When many singletons are asked about their “type,” or personal preferences for a partner’s appearance, the answer might be something like “it varies” or perhaps “I don’t really have a type.”
According to science however, we all do have a type that is unique to us and it’s likely shaped by our life experiences.
A new study shows that 50% of people’s facial preferences is unique to them. The results also prove that our attractions are most influenced by our past and current experiences with people. The study author also was quoted in a TIME article stating that if we were to rate the same faces for attractiveness with another person, we would only agree 50% of the time.
The scientific research that went in to the study essentially consisted of two unique parts.
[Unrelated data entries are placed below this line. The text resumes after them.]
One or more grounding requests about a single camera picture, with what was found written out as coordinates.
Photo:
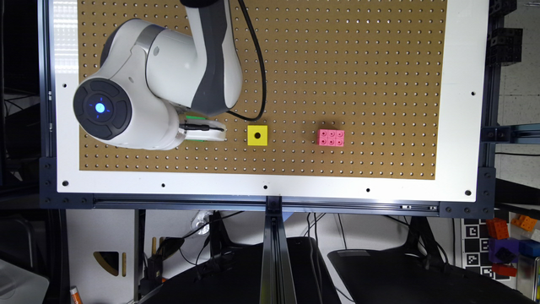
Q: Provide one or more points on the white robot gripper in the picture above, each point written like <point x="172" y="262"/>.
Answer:
<point x="205" y="130"/>

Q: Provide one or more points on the green cube block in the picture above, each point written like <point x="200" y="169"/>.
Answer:
<point x="198" y="118"/>

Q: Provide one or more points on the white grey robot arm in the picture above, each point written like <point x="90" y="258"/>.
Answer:
<point x="157" y="87"/>

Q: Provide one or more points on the yellow cube block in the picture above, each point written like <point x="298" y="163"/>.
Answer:
<point x="257" y="135"/>

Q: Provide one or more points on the pink studded brick block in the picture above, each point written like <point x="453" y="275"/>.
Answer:
<point x="330" y="137"/>

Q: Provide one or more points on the black block stack upper right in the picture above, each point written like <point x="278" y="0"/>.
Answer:
<point x="504" y="46"/>

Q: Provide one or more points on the purple block on shelf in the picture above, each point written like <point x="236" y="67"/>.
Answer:
<point x="504" y="250"/>

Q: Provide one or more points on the red block on shelf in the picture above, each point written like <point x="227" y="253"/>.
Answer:
<point x="504" y="269"/>

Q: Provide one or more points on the orange yellow block on shelf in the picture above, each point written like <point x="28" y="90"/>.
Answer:
<point x="524" y="222"/>

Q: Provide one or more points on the blue block on shelf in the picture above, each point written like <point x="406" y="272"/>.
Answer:
<point x="529" y="248"/>

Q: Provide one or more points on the black chair left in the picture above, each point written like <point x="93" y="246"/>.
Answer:
<point x="240" y="280"/>

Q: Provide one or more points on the black chair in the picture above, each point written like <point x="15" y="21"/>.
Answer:
<point x="385" y="277"/>
<point x="240" y="280"/>

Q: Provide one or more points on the orange glue stick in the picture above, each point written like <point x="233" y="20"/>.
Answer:
<point x="76" y="298"/>

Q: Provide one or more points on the black chair right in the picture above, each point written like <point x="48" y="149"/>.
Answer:
<point x="385" y="277"/>

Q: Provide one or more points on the black white fiducial marker sheet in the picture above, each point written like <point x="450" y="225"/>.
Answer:
<point x="475" y="249"/>

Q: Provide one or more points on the dark aluminium table frame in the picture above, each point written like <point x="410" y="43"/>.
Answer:
<point x="110" y="234"/>

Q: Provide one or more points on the brown pegboard with white frame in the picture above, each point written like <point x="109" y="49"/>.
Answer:
<point x="402" y="78"/>
The first part of the study had around 35,000 people rate faces for attractiveness on a website. In previous similar studies, the faces that have typically been rated as the most attractive are those with the most symmetrical looking faces. But what about the other faces? What makes certain people find these less symmetrical faces attractive?
This is where the second part of the study comes in.
Facial preferences of 547 pairs of identical twins and 214 pairs of fraternal twins were tested. By using twins, the scientists wanted to see if genetically similar and environmentally similar people had similar facial preferences.
Most would likely assume that the identical twins, especially raised in the same home environment, would have the most similar levels of attraction. Interestingly enough however, the study proved that their facial preferences differed quite a lot.
Pinpointing the exact reason for these differences is a challenge but it is suggested that we find faces attractive based on similar looking faces we have seen before. If a person’s face is like none we have ever seen, we typically won’t rate it as attractive as someone else who had seen a similar face previously would.
The bottom line: There really IS a perfect match for everyone out there!